The Supreme Court set out that there was “considerable concern” about his response to the issue and to the Legal Services Commission. When the commission contacted him about the matter, his reaction was “one of bluster and denigration” of the complainants. He did not, “as one might have expected”, acknowledge to the board that he had made any sort of error in this misconduct. 

In March 2019, the commissioner said he was not better informed as to whether Mr Bax was a director of the company at the relevant time or what his position was in relation to the directorship in 2015 and 2018. Mr Bax’s lack of clarity was “concerning” and his failure to ensure he had a proper legal basis for representing the company were an issue. The conduct was concluded to be unlawful operation. 

The Supreme Court noted that they were also concerned about Mr Bax’s apparent inattention to its request that he have evidence ready for the first hearing date to prove he believed himself a director. They said it was the basis for an adjournment. 

“It is difficult to understand how somebody who sought to practise in law could manage not to take any note, literally or figuratively, of what the court had indicated was required (nor apparently, make any enquiry of his solicitors, if he were unable to hear what was said), before setting about the preparation of material,” the court said.

It added that of the said preparation of material, “one of the most perturbing features of this case is the applicant’s willingness to prepare affidavits for other witnesses by cutting and pasting from his own. It was not merely of infelicitous language.
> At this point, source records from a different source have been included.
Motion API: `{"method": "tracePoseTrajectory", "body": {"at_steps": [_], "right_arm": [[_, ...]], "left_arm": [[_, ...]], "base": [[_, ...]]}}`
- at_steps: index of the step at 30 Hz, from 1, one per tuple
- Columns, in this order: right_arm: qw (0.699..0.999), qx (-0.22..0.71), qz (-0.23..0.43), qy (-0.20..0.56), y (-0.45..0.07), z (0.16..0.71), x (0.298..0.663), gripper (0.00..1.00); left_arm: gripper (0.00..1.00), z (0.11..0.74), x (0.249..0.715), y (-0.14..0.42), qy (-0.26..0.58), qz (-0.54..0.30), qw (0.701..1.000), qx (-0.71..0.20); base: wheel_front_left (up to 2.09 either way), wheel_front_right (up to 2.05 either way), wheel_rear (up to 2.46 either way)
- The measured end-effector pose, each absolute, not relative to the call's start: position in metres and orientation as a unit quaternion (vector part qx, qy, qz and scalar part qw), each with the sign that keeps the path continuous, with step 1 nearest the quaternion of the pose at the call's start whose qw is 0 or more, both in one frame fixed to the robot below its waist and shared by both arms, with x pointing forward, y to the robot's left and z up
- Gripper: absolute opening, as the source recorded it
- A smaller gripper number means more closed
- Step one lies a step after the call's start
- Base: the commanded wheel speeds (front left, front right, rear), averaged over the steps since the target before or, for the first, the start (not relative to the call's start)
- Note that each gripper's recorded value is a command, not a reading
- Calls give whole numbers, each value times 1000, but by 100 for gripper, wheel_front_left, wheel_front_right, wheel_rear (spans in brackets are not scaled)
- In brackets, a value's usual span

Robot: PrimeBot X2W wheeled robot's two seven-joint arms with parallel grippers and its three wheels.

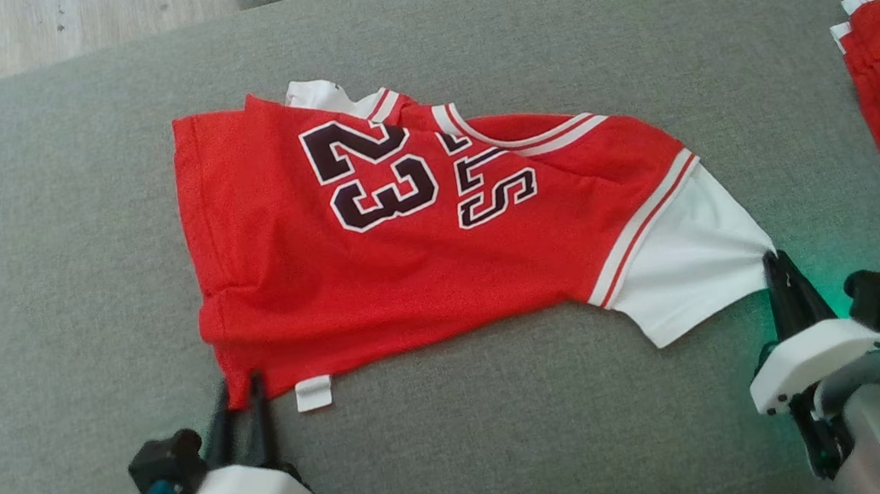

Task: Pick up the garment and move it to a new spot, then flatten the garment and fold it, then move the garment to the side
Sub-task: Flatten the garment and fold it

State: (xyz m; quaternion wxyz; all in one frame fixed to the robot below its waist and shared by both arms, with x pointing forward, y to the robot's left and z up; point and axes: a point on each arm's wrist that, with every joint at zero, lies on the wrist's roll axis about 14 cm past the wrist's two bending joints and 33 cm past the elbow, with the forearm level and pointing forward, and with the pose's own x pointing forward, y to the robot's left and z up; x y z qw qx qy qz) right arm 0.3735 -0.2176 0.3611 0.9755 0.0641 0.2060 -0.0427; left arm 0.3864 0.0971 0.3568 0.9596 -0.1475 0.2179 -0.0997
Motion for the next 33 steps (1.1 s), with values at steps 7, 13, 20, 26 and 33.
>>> {"method": "tracePoseTrajectory", "body": {"at_steps": [7,13,20,26,33], "right_arm": [[981,97,-40,161,-210,385,389,0],[988,150,0,37,-187,465,424,0],[967,149,72,-196,-192,662,458,0],[928,101,139,-331,-174,807,443,0],[927,35,152,-340,-155,854,471,0]], "left_arm": [[0,364,392,96,212,-108,961,-141],[0,463,437,119,51,-101,984,-137],[0,652,460,150,-198,-124,971,-45],[0,772,449,169,-306,-122,944,28],[0,800,475,171,-283,-112,950,64]], "base": [[0,0,0],[0,0,0],[0,0,0],[0,0,0],[0,0,0]]}}
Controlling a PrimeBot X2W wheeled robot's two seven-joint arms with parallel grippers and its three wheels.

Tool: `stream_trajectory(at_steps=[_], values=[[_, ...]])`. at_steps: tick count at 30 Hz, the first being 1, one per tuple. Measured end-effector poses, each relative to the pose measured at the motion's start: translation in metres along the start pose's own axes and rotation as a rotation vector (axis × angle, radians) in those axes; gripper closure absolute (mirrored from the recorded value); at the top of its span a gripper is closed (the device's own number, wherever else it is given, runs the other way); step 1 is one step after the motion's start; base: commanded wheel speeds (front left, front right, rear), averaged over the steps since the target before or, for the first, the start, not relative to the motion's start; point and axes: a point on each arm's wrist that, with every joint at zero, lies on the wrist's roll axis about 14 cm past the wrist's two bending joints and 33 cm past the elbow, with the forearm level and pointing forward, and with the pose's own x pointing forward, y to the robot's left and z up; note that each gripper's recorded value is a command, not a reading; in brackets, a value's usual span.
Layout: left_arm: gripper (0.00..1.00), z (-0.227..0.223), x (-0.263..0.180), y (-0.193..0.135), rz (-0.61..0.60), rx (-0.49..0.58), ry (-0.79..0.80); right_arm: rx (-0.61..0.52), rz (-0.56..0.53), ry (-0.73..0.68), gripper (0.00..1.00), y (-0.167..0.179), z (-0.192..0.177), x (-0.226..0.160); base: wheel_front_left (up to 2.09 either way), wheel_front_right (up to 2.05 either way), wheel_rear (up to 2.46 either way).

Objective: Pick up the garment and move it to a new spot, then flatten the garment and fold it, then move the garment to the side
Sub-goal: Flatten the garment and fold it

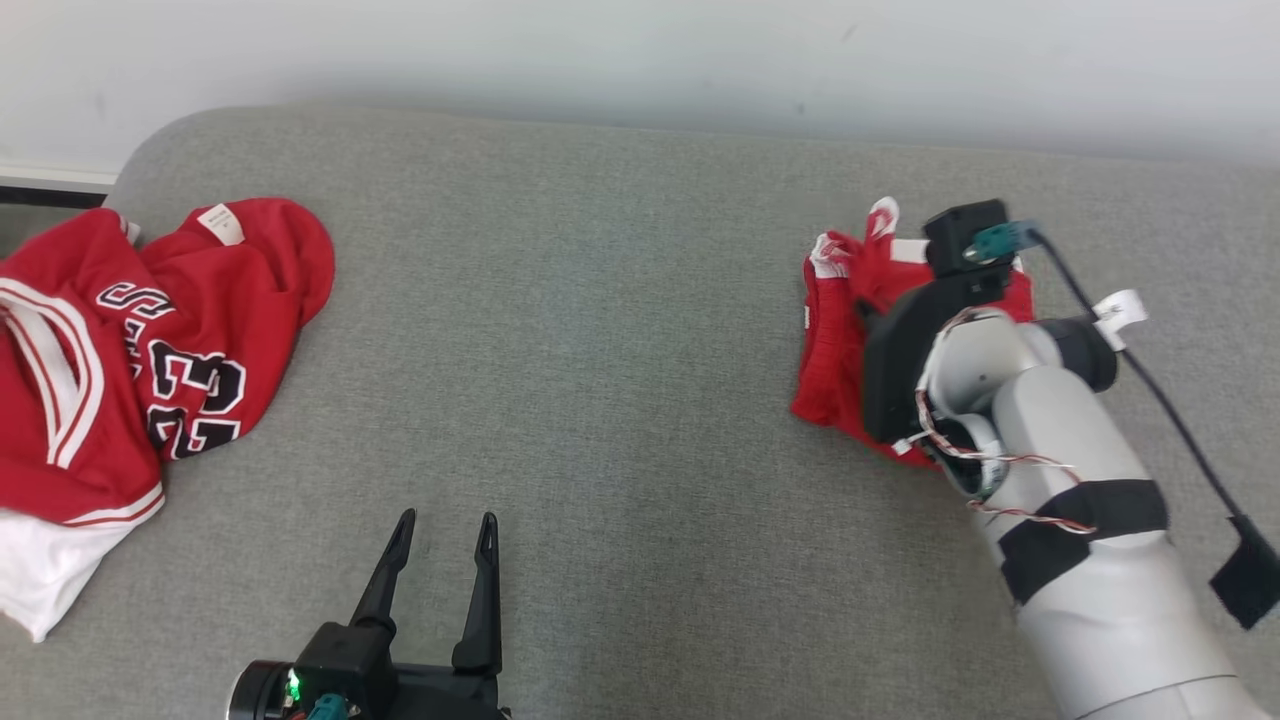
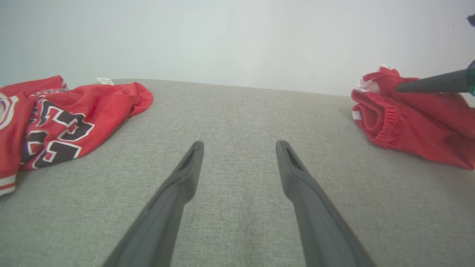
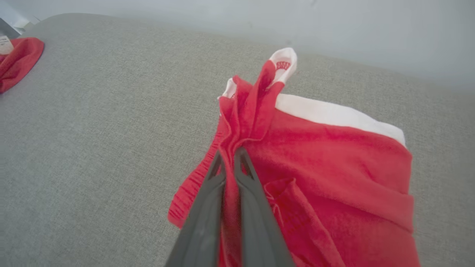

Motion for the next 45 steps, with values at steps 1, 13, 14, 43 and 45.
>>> stream_trajectory(at_steps=[1,13,14,43,45], values=[[0.0,0.0,-0.001,0.001,0.004,-0.001,0.0,-0.005,0.009,0.005,1.0,0.005,-0.001,0.002,0.0,0.0,0.0],[0.0,0.0,-0.009,0.0,0.007,-0.01,-0.001,0.115,0.143,-0.121,0.0,0.04,0.031,-0.013,0.0,0.0,0.0],[0.0,0.0,-0.009,-0.001,0.004,-0.011,-0.002,0.119,0.138,-0.151,0.0,0.034,0.039,-0.017,0.0,0.0,0.0],[0.0,-0.005,-0.003,-0.009,-0.025,-0.016,0.012,-0.041,0.054,0.014,1.0,-0.008,-0.059,-0.026,0.0,0.0,0.0],[0.0,-0.004,-0.003,-0.01,-0.027,-0.016,0.011,-0.057,0.079,0.031,1.0,0.0,-0.063,-0.029,0.0,0.0,0.0]])
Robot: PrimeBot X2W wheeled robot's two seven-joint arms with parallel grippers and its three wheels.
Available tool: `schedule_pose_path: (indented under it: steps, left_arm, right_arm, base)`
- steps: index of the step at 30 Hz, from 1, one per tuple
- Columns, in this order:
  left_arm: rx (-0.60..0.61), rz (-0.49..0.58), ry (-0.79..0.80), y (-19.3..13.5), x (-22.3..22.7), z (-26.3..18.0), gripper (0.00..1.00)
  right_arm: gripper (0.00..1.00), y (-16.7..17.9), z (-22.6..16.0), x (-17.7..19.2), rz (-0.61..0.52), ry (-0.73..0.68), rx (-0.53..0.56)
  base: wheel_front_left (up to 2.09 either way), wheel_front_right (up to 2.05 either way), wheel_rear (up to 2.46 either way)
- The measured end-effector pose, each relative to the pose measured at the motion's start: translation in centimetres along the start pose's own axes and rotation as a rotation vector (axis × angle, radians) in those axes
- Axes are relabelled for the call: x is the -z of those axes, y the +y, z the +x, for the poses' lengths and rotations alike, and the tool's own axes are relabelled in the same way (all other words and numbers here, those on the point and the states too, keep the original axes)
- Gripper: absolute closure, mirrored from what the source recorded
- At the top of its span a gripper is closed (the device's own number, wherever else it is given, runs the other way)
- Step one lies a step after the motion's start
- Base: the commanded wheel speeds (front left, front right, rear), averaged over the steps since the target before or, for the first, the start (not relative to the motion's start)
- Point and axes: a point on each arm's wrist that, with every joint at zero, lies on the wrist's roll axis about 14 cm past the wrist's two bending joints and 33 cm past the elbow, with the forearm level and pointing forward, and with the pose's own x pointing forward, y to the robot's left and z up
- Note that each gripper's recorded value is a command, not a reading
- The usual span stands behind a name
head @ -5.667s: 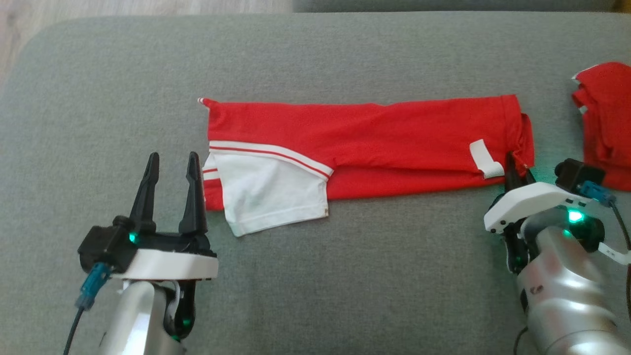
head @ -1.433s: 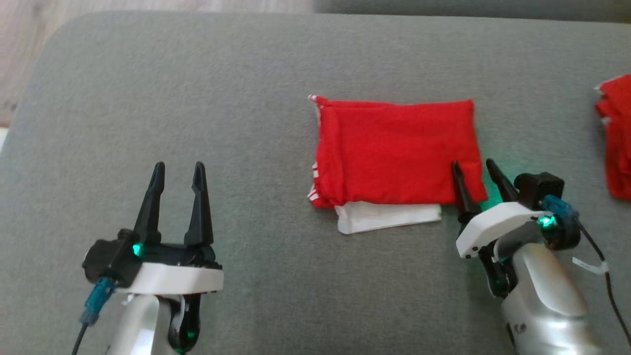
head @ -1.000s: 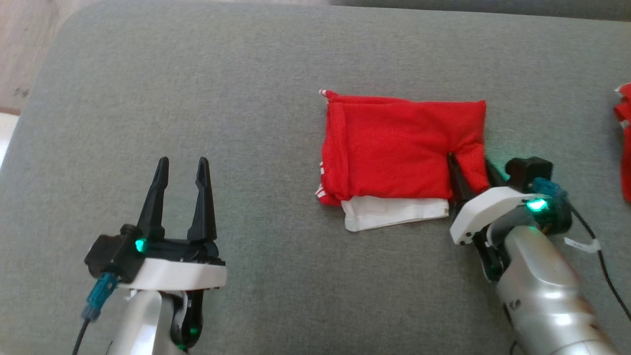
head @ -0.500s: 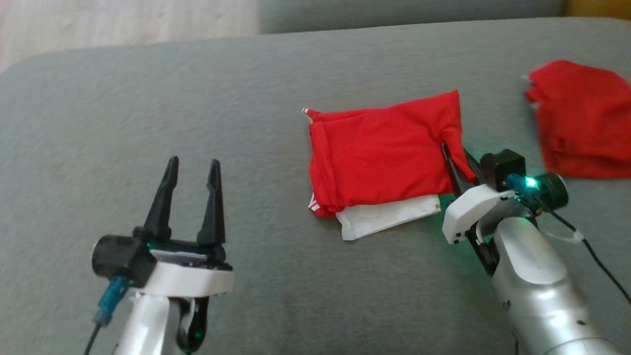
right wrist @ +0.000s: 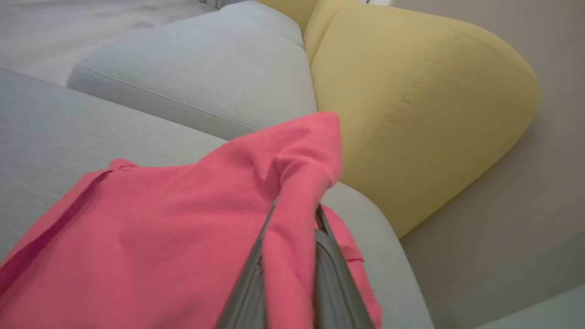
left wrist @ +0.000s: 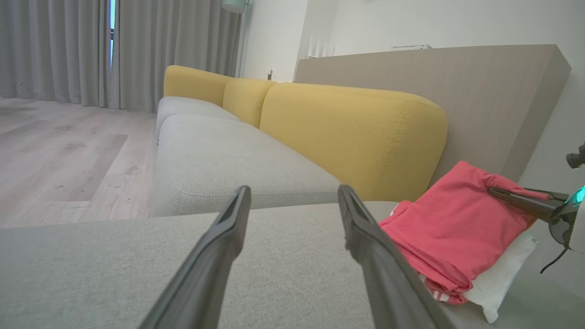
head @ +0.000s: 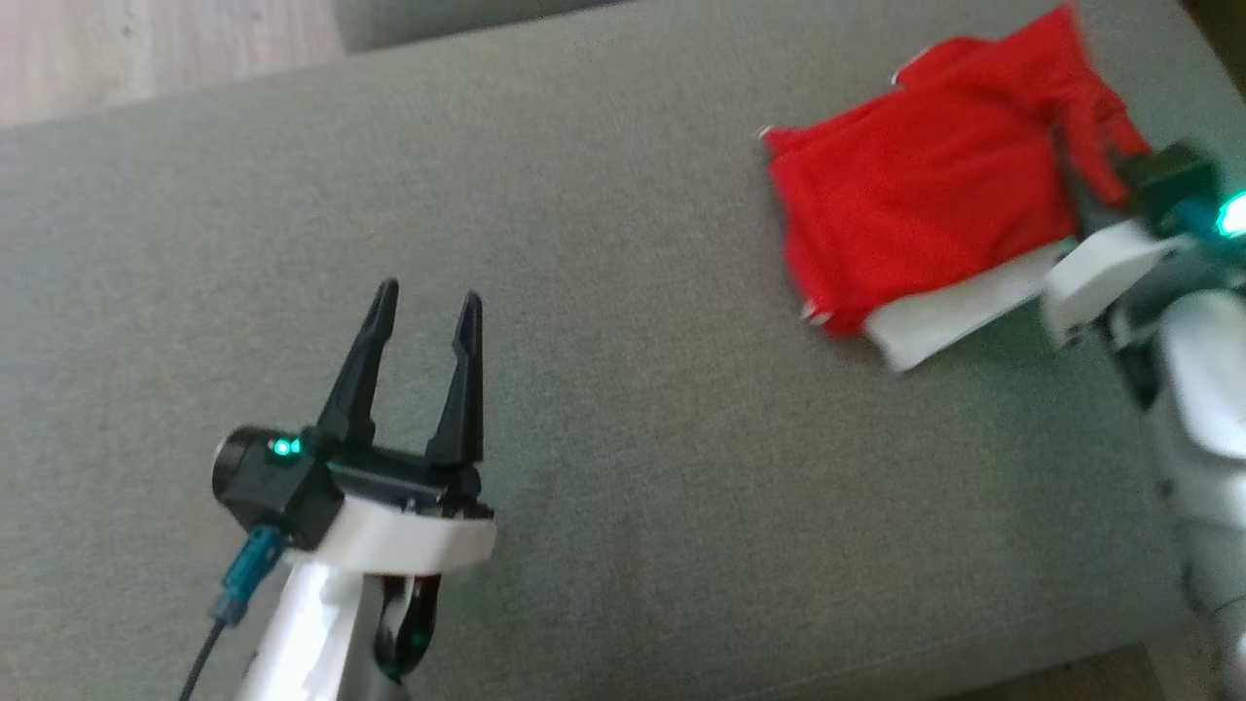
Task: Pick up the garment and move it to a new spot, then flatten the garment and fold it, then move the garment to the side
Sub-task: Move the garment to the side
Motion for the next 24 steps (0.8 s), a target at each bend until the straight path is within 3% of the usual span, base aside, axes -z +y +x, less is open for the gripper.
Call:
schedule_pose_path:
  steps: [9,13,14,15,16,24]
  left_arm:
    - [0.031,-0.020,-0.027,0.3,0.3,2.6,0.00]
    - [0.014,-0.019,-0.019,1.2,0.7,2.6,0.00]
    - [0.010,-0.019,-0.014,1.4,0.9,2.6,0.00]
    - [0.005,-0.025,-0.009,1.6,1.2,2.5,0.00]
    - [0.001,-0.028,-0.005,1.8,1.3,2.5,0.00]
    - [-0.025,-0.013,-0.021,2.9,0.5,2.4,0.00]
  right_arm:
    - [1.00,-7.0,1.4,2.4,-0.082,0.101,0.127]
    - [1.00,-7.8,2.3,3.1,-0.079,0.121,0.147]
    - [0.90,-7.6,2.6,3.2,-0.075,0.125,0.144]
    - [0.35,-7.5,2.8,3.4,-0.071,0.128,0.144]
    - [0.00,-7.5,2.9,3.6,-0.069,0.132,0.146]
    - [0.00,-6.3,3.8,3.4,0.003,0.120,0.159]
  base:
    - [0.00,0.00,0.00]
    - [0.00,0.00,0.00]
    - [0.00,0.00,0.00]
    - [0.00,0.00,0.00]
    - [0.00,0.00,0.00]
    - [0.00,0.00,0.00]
“If the applicant were, for example, an in-experienced first-time applicant for admission, the disregard for the need to ensure that witnesses gave their versions independently might be forgivable, but the applicant had practised as a lawyer at the level of partner and indeed had continued to litigate over recent years. If the inappropriateness of preparing evidence in that way had not become apparent, his fitness to practise must, for that reason alone, be called into serious doubt,” the court said.

Amid the directorship concerns, Mr Bax had been advised by the Tax Practitioners Board that they were inquiring into his conduct as a tax practitioner. It investigated two companies he was director of that had failed to lodge income tax returns over the preceding three or four financial years, four companies that had failed to lodge business activity statements on time and another that owed a small debt. 

“His making of the Tax Practitioners Board was, at best, reckless,” the Supreme Court wrote in judgement, pointing to his affidavit that he believed the extension of time in relation to one of the companies had been granted without checking. 

“Having regard to the accumulation of matters, this court can have no confidence that the applicant has developed any clear understanding of proper conduct. I am not satisfied that he has discharged the onus on him of showing that he would not again engage in conduct of the kind which caused his striking off,” the court decided.